Il serait souhaité que tous les types de centre proposent l’ensemble des options disponibles. Cela pose alors la question des conditions posées à l’accès. Dans le cadre des études, un certain nombre de visites et de données de laboratoires étaient nécessaires afin de pouvoir évaluer la sécurité et l’efficacité d’une nouvelle option. Une fois celles-ci établies, maintenir la même fréquence de visites et la même liste d’analyse est-il toujours nécessaire ? L’une des principales inquiétudes est qu’une personne vivant avec le VIH initie ou poursuive une PrEP et que le virus développe une résistance contre la/les molécule(s) utilisée(s). Pour permettre le déploiement de la PrEP VIH, diverses stratégies ont été explorées notamment la démédicalisation. Dans certains contextes, la PrEP VIH a été remise (orale) ou administrée (injection) dès la première visite après la réalisation d’un teste à résultat rapide y compris réalisé par des pairs ou par autotest. Le nombre d’infections manquées avant l’initiation de la PrEP est extrêmement réduit. Par ailleurs, les personnes ayant découvert qu’elles vivaient déjà avec le VIH avant d’initier un traitement préventif ont pu prendre un traitement thérapeutique qui a rapidement rendu le virus indétectable dans le sang. Cela conduit à s’interroger sur les protocoles afin de trouver un équilibre entre avantages (accès à la PrEP VIH pour des personnes qui n’y recourraient pas) et les risques réels (retard dans la découverte qu’une personne vit avec le VIH). 

La réduction des exigences médicale avant l’accès à la PrEP VIH permet par ailleurs de diversifier les modalités de délivrance notamment autre travers de collaboration avec les pharmacies, les organismes communautaires ou d’autres partenaires proches géographiquement et culturellement des publics que l’on souhaite atteindre ainsi que via des distributeurs automatiques installés dans des espaces publics (ex. gares ferroviaires ou routières) ou communautaires. 

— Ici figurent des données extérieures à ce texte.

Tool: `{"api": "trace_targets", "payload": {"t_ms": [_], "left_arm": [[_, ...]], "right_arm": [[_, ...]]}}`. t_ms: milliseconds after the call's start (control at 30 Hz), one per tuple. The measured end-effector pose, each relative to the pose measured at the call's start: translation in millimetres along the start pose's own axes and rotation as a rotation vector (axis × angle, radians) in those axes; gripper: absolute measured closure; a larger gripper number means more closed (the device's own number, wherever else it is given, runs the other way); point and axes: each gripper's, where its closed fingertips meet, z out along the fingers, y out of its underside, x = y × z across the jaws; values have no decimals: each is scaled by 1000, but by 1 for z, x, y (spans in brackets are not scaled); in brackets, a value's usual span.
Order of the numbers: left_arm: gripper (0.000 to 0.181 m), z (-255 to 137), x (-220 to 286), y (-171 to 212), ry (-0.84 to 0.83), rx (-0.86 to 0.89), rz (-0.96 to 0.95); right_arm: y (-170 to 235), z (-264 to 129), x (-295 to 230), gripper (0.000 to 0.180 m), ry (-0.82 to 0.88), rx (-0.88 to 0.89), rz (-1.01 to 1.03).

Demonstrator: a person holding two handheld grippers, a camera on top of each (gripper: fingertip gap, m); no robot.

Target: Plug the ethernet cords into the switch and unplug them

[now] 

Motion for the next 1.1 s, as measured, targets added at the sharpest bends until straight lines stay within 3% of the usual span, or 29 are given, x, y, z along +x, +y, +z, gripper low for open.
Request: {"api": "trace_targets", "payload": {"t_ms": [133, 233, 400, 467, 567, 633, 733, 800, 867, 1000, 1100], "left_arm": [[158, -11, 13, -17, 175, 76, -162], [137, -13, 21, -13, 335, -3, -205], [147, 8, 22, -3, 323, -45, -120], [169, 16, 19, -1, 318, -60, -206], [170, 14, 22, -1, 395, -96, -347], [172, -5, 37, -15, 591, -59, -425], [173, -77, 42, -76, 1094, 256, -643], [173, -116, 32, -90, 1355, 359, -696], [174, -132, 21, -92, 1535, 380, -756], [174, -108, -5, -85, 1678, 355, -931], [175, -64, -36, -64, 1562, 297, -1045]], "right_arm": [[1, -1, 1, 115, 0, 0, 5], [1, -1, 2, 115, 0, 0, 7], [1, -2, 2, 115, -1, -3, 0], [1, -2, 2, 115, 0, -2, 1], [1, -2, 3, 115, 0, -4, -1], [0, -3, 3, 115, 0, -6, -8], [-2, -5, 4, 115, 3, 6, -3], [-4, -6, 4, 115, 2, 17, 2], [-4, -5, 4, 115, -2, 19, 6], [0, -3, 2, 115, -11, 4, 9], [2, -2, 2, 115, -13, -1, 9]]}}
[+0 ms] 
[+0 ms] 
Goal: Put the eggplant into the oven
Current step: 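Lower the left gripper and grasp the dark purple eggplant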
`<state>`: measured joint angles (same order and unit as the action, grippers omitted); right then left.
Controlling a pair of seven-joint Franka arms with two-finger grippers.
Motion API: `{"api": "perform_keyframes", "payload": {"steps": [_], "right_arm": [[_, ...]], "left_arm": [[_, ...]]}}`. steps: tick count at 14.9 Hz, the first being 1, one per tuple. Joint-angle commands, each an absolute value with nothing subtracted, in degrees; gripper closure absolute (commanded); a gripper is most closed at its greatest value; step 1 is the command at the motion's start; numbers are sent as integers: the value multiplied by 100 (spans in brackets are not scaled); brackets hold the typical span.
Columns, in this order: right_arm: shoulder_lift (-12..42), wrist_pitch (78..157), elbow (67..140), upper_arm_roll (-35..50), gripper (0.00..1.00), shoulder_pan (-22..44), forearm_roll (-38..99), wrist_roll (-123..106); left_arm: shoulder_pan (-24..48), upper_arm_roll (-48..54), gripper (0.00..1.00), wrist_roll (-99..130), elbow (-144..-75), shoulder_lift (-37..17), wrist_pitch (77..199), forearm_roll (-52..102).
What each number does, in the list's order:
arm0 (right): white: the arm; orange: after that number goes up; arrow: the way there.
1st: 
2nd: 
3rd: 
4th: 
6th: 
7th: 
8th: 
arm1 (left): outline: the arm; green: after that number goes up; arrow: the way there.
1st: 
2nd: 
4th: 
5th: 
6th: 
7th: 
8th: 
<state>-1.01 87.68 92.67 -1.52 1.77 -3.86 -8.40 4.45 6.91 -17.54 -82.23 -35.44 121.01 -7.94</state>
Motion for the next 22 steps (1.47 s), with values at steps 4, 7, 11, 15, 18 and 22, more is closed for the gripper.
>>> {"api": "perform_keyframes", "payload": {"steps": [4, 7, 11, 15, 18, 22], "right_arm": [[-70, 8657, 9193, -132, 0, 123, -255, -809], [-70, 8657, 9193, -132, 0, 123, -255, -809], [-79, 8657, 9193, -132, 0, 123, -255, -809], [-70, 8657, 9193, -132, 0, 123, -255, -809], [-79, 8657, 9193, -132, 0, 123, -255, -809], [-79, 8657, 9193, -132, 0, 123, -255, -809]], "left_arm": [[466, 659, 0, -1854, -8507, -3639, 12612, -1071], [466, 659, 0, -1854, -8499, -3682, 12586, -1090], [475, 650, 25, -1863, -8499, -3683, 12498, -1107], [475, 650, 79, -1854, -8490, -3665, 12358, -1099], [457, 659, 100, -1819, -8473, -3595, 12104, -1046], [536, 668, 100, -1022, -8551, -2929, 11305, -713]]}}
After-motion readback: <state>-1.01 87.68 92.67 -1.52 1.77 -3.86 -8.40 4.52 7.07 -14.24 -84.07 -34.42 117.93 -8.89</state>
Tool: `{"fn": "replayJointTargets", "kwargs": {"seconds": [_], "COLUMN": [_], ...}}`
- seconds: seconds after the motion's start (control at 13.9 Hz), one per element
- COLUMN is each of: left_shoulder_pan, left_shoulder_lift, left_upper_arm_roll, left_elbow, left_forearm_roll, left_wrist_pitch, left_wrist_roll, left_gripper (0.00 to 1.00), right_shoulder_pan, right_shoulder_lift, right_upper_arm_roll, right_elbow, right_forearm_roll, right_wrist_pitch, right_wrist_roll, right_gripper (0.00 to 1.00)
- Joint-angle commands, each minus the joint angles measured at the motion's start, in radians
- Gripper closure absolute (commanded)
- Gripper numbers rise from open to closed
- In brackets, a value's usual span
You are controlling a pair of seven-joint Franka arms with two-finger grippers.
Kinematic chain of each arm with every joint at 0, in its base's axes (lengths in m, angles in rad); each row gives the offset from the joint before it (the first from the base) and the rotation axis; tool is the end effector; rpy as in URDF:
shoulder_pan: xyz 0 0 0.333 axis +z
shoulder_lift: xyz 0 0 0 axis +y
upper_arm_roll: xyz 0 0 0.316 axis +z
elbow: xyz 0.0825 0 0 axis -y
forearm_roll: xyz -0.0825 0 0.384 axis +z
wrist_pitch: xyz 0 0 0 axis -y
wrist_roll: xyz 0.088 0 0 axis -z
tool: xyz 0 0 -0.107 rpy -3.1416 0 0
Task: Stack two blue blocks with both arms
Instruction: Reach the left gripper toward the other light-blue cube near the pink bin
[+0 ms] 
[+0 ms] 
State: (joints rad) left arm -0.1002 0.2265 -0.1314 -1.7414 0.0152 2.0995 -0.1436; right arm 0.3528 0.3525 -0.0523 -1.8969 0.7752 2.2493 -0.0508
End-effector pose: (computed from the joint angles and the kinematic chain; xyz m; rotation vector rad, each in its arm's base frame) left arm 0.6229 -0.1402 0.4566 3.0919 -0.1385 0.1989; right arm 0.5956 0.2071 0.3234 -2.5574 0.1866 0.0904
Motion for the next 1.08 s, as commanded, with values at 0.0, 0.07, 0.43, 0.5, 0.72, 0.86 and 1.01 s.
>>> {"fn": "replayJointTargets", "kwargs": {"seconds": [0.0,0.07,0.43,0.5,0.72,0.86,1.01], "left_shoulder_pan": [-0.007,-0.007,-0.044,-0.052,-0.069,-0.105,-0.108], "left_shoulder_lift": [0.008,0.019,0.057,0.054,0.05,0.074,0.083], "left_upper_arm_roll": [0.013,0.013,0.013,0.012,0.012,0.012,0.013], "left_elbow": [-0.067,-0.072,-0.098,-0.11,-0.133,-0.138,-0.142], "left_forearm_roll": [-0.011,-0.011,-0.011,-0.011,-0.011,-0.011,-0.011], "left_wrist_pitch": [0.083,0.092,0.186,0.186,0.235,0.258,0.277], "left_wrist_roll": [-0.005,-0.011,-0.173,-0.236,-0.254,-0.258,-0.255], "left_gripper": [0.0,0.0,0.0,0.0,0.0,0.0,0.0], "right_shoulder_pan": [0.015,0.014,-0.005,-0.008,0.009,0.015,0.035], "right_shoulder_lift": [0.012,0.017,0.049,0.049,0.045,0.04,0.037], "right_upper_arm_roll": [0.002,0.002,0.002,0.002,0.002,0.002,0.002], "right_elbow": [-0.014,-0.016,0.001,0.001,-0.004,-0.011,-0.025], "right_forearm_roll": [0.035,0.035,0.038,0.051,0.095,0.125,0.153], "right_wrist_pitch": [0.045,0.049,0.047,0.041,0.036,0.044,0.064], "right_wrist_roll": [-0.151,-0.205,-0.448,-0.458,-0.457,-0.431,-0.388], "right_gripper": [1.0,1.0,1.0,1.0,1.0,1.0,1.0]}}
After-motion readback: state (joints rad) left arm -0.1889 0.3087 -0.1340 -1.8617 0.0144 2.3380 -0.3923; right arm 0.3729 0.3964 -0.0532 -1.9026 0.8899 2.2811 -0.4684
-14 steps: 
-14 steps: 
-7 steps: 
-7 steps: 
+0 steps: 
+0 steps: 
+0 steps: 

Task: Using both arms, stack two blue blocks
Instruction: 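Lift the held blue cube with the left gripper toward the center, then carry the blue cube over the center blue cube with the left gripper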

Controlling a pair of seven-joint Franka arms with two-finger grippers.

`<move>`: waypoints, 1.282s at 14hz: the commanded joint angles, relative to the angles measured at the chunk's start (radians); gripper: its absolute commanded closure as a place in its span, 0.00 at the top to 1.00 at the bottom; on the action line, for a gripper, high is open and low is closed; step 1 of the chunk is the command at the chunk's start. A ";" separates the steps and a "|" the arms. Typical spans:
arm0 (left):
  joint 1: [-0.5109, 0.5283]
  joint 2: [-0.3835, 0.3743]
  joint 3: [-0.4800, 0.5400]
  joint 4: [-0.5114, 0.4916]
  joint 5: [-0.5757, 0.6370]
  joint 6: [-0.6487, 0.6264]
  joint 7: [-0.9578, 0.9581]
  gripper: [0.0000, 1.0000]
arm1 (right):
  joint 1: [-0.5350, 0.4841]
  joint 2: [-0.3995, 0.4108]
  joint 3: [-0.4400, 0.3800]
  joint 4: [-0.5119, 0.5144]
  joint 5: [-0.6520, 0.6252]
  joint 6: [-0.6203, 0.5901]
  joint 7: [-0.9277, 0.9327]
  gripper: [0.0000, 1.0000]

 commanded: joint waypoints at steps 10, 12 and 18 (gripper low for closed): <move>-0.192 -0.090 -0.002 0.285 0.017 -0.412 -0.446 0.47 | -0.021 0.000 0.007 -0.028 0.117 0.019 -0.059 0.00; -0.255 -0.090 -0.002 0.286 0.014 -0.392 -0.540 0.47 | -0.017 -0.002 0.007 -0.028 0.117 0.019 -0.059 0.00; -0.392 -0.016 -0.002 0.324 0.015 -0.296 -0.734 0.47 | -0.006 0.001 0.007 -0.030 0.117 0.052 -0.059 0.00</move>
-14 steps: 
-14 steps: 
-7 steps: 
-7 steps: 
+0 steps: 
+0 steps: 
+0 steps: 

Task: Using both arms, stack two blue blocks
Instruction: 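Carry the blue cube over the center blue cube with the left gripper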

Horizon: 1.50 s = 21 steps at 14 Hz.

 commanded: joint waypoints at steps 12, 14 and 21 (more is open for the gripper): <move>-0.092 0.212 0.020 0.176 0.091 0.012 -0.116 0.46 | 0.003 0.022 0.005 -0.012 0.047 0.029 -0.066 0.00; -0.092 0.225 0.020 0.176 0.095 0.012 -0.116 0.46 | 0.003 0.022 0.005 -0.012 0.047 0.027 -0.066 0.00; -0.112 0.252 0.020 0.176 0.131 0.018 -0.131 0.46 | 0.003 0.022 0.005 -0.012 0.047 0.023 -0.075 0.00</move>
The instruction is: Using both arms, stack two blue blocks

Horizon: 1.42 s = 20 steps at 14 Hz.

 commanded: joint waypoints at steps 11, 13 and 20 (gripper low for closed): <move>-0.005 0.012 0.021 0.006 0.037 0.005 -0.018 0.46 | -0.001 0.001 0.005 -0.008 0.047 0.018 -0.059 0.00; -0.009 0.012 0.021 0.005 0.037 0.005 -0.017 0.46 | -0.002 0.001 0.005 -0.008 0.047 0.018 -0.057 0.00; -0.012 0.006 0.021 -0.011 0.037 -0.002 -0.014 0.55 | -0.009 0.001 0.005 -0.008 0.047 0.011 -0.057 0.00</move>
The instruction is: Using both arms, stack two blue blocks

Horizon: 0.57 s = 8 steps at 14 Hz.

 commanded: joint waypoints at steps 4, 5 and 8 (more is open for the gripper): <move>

Plus largement, les études d’implémentation se sont intéressées aux préférences des personnes à atteindre en termes d’options et de conditions qui sont très variables d’une région à l’autre et d’un groupe de population à l’autre. De telles études restent donc nécessaires pour s’assurer que les options et offres sont (toujours) adéquates. Pour autant, elles sont aujourd’hui invitées à également explorer les facteurs influençant l’accessibilité réelle et à interroger des enjeux plus structurels.